The lines below are to be quoted exactly, from the first through the one that contains "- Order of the".

_ _ _ _ _ _ _

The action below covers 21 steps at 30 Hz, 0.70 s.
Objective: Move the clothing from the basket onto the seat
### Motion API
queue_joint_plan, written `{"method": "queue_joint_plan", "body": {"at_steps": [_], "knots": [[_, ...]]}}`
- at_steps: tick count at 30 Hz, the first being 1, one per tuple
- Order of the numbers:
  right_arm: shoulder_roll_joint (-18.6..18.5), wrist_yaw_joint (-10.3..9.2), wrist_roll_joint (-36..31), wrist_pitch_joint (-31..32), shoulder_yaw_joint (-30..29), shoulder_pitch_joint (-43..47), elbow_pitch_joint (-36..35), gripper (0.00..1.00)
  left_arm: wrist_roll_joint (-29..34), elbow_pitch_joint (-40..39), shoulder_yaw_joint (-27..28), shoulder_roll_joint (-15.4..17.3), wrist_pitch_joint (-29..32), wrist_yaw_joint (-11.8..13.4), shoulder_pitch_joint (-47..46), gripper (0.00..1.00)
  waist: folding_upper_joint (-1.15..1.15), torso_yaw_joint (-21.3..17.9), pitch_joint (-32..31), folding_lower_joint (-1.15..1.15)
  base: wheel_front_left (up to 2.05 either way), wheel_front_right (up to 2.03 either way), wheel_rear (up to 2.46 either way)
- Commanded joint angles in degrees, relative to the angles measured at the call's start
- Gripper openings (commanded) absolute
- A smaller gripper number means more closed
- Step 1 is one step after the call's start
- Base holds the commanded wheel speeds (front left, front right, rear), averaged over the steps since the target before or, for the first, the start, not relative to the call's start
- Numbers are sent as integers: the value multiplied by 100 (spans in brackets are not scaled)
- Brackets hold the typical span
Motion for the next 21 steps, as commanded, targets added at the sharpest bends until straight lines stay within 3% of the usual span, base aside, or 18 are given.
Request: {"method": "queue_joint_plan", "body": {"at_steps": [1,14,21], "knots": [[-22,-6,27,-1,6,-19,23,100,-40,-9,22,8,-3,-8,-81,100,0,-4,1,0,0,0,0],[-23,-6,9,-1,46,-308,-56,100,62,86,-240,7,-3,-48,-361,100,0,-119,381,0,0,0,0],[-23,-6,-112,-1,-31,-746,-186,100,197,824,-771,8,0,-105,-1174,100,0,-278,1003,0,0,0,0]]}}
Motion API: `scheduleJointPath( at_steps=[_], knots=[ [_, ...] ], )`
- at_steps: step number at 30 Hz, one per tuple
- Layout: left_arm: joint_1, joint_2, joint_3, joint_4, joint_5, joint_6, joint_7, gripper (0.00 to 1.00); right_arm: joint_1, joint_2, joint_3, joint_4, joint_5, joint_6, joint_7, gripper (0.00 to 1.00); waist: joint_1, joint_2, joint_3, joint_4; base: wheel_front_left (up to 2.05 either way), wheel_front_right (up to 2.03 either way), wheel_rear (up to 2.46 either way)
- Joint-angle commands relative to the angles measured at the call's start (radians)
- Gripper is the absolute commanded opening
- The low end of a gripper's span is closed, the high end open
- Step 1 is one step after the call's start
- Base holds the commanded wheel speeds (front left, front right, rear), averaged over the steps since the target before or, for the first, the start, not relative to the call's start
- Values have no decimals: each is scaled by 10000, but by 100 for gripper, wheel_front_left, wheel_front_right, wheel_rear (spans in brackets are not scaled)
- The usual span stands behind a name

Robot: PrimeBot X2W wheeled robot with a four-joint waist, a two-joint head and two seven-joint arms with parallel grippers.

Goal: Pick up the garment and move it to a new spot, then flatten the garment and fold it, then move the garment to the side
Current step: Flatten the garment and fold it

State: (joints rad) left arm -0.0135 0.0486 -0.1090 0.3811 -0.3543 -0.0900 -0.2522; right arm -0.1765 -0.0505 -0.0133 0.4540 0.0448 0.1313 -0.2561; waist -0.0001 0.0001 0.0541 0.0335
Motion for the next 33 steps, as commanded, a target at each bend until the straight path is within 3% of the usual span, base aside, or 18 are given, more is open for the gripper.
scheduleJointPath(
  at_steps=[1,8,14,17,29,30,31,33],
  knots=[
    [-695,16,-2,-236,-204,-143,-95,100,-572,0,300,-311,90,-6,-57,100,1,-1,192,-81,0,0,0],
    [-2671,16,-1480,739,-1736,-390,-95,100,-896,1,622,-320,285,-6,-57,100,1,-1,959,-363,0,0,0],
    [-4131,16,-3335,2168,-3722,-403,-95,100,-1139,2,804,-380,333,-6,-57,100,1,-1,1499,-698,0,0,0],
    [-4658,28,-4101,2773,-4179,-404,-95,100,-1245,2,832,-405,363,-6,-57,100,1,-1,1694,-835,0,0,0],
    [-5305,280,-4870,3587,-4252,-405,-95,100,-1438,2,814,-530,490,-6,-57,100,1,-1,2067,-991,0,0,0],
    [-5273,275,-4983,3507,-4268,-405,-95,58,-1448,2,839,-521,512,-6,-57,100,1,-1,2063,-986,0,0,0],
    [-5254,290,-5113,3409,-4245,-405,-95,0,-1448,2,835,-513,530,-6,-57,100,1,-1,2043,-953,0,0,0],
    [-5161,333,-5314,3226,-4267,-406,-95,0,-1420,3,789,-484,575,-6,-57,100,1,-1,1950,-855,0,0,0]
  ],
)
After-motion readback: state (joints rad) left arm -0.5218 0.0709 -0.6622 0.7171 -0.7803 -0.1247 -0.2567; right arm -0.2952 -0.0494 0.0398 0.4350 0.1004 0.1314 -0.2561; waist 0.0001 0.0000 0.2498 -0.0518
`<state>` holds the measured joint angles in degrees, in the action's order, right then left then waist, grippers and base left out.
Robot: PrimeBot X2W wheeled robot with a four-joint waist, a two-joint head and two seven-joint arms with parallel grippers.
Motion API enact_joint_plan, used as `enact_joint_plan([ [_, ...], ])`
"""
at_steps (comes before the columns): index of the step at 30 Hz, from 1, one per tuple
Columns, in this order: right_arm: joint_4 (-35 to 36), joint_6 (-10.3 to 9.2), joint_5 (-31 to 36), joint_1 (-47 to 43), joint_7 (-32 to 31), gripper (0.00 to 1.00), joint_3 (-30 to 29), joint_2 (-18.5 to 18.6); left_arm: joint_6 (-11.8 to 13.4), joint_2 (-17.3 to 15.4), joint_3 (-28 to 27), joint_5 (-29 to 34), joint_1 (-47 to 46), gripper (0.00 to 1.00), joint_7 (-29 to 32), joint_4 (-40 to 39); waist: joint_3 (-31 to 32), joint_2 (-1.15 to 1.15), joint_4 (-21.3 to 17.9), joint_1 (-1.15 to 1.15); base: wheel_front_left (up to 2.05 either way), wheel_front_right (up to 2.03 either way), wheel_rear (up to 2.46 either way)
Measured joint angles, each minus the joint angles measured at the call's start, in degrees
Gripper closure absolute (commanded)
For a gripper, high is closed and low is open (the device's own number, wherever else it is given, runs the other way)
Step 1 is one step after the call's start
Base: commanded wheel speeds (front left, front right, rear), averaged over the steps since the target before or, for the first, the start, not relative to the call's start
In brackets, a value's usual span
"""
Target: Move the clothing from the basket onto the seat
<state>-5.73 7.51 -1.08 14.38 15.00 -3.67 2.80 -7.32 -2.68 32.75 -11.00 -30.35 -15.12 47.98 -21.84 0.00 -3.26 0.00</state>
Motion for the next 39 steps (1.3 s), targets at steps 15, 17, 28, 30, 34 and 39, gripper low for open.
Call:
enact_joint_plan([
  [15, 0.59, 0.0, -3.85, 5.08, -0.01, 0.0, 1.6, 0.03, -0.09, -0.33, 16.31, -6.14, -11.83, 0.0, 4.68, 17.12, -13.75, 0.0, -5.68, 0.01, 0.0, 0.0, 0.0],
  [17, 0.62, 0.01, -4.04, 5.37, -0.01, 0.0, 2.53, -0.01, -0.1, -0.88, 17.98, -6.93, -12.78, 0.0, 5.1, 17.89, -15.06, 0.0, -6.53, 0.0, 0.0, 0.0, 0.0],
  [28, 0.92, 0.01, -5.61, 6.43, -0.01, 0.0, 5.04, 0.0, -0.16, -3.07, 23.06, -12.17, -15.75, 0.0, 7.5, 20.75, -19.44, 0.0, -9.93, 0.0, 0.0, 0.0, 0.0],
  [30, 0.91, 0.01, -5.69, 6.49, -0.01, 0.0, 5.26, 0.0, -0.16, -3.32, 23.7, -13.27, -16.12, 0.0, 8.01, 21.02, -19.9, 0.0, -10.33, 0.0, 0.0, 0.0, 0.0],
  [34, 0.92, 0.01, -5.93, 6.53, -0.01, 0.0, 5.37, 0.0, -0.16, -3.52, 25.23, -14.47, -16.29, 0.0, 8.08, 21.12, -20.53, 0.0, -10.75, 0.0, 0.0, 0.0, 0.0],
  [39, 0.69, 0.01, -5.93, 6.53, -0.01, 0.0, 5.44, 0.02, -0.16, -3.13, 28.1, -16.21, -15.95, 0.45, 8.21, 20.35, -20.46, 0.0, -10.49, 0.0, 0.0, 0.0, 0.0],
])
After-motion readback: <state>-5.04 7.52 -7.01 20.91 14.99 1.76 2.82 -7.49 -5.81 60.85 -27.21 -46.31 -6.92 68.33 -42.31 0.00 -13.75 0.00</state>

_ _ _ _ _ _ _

**RESPONSE TO THE TASK:**
The action below covers 21 steps at 30 Hz, 0.70 s.
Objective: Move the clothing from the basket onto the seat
### Motion API
queue_joint_plan, written `{"method": "queue_joint_plan", "body": {"at_steps": [_], "knots": [[_, ...]]}}`
- at_steps: tick count at 30 Hz, the first being 1, one per tuple
- Order of the numbers:

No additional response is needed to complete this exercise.